Bir inanç ise, muğlak bir zeminde var eder kendini. Ön kabullerin alanıdır, inanç. Ön kabul, elbette bilimce de kullanılır ancak o düzlemde kalınmaz. Ön kabuller, bilimde ispata giden yolların çıkış noktasıdır. Ama bir inanç dizgesinde ön kabuller, sadece muğlak bir zeminde, salınır dururlar. Gerçeğin araştırılması için değillerdir, zaten inancın gerçekle bir alış verişi de yoktur, o zaten, “kabul eder”.
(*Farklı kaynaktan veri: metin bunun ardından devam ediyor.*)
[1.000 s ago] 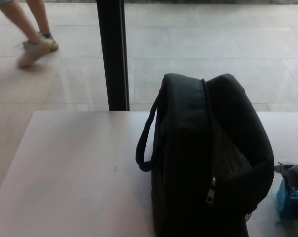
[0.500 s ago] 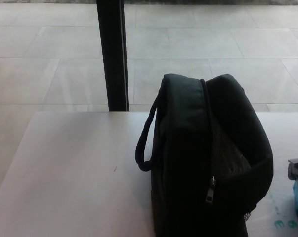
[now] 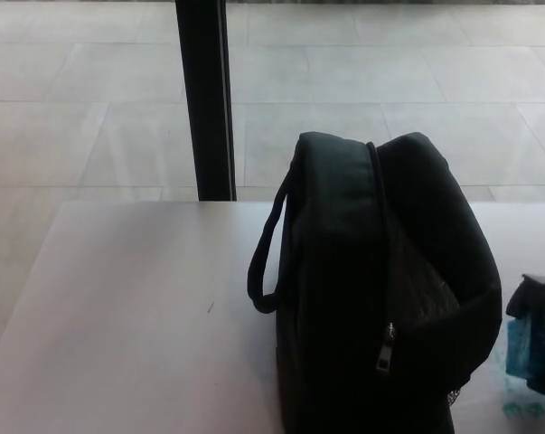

Bilim, kimsenin şahitliğine gerek duymadan, hatta tüm dünya tersini düşünse de sarsılmayacak verilerin peşindedir. Bu bakımdan bilim, en basit anlamda, bir gerçeklik arayışıdır. Ama elbette bilimsel gerçeklik...
Karl Popper |
O zaman, gerçeklik nedir? Gerçekliğin tanımını, Alaeddin Şenel bakın nasıl yapıyor:
Gerçeklik, bilgisi edinilecek nesnenin (olgunun, olayın), “özne” den bağımsız durumudur. Üzerinde “özne “ tarafından onun bilgisinin edinilmesini sağlayacak, onu etkileyip değiştirecek bir karışmada bulunulmasından önceki nesnel (öznenin algılamasına bağlı olmayan) varlığıdır.*
Bu tanım kendiliğinden, bir ispatın zorunluluğu durumu getiriyor. Bilimsel bilgiyi, diğer bilgi türlerinden ayıran en önemli özellik de budur. Ancak, ispat deyince hemen doğrulamak kelimesi akla gelmesin. Gerçi Popper'a kadar, bir şeyin doğrulanması, ispatın tek yolu olarak görülmekteydi. Popper ise bambaşka bir şey sundu: Ona göre, bir gerçeklik (bu noktada yukardaki tanımı hatırlayın), aynı zamanda yanlışlanabilir de olmalıydı.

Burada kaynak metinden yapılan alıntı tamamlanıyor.